Perhaps poor Ann didn’t “mean” all the meanings I’m forcing on her here, but there’s really no excuse for glorifying such a huge assemblage of vicious lies, for any reason. Ann writes that she was overwhelmed by the film when she first saw it, thirty years ago. Perhaps is should have occurred to her that, thirty years ago, she was a dope—or, perhaps, just aestethico-ethically “unformed”.
UPDATE
I have just discovered that there is significant backstory to Ann’s Oliver Stone/JFK story, of which I was, as usual, blissfully unaware. Fellow WashPost columnist Max Boot had posted, the day before Ann’s post, a thoroughly intelligent attack on both Stone and JFK, Oliver Stone just can’t stop spreading lies about JFK’s assassination, emphasizing, appropriately enough, both Stone’s continuing obsession with vicious nonsense and authoritarian rulers like Fidel Castro, Hugo Chavez, and Vladimir Putin. (Stone may not be the only director in Hollywood to think that the world would be run better if there were only one man in charge of everything, but he’s probably the one who’s most vocal about it.)
It’s seems that Max and Ann’s posts were running on separate tracks (well, probably), so that neither is a reply to the other. Ann, a long-time fan of the film, was celebrating (unfortunately) the 30th anniversary of the film’s release, while Max was expressing his disappointment over a Nov. 22. 2021 airing of a Showtime special prepared by Stone, full of the usual despicable nonsense. So read Max to learn all the things Ann should have told you.
Special Double Full Disclosure Afterwords!
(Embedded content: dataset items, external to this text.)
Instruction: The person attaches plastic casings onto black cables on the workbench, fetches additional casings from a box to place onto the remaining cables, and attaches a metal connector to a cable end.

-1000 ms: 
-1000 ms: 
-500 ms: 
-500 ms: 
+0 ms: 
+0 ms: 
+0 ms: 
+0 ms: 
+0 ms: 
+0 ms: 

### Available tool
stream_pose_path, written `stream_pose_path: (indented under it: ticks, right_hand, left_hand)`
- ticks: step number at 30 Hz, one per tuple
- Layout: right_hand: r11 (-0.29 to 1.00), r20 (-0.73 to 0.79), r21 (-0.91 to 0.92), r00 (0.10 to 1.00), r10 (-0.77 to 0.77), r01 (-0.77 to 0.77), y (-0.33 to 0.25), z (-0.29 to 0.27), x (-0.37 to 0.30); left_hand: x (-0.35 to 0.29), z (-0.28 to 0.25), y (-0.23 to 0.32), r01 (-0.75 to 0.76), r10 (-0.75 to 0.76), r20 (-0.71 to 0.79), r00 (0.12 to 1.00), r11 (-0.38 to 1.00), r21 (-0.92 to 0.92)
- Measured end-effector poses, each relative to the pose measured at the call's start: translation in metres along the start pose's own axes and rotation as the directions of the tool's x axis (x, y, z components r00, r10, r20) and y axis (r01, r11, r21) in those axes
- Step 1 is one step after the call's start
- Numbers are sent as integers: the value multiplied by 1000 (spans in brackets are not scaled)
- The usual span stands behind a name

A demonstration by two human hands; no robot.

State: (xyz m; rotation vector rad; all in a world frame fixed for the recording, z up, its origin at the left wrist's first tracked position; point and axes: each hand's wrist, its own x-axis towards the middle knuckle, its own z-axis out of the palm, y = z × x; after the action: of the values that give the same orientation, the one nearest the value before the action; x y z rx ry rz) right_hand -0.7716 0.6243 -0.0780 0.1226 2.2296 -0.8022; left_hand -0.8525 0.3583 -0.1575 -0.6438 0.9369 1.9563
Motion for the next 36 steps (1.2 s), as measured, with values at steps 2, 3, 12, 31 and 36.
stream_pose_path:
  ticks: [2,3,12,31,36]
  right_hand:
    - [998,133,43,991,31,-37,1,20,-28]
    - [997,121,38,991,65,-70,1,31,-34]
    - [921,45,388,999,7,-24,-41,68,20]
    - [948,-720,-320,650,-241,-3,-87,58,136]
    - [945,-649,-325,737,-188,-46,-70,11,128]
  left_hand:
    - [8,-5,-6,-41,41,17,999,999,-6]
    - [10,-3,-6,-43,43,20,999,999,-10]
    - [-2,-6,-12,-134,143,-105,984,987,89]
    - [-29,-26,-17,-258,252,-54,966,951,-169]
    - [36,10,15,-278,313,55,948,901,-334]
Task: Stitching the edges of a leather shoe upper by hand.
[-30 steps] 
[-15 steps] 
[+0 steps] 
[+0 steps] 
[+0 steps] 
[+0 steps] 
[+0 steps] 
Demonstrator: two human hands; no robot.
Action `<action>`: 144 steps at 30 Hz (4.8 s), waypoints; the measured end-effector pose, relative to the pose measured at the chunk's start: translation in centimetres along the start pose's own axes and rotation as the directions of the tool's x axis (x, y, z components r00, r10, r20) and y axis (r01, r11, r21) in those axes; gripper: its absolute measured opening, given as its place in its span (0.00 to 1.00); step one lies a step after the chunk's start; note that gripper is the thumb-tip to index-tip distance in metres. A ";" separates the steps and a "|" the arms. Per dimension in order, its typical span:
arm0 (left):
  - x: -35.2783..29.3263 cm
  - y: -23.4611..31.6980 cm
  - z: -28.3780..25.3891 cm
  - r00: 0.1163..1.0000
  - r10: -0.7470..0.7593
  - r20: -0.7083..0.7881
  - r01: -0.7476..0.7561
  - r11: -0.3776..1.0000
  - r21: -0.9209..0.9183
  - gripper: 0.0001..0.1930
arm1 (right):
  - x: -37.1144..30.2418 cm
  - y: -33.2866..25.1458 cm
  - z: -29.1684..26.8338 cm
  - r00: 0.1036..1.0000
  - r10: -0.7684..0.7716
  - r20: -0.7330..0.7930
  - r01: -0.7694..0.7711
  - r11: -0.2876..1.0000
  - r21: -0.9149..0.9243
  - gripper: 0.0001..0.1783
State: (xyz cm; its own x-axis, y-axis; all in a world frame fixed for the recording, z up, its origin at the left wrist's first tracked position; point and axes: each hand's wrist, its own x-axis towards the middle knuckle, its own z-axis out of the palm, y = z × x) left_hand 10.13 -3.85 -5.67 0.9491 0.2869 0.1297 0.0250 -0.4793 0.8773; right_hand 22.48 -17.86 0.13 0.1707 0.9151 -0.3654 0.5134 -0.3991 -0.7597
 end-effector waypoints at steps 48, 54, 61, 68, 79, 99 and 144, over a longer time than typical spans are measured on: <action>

Like Oliver Stone, I too went to Vietnam, though I guess I differed from him in knowing I was being lied to. I just took it for granted that I would be “lucky”, and, luckily, I was. I will also say that Stone’s Platoon, despite its hilariously awful homoerotic subtext, is still easily the best Vietnam War film I’ve ever seen. Stone was in the infantry, while I was in the artillery, which is a much easier gig.
I have never met Ann Hornaday, but back in the early oughties we exchanged emails for a month or two. She had written a film review for the Post that unfortunately mangled an obscure line from Hamlet, about “an engineer hoist with his own petard”, which I snickeringly corrected via email. Ann, a little surprisingly, acknowledged the accuracy of my correction, and I responded with—I hope—an apology for my jeering tone. We chatted back and forth in an increasingly congenial manner until at some point she remarked, to my surprise, that we were related! At least by marriage—she was a niece of my mom’s brother’s wife, and she had met my uncle on several occasions, though I’m still not sure how he might have said, in effect, “One of my sisters is married to a man named Vanneman who has a son named Alan”. Anyway, after going back and forth a bit more I thought it was appropriate for me to suggest that we have lunch together. Well, that ended it, which, considering how we differ on JFK, was probably just as well.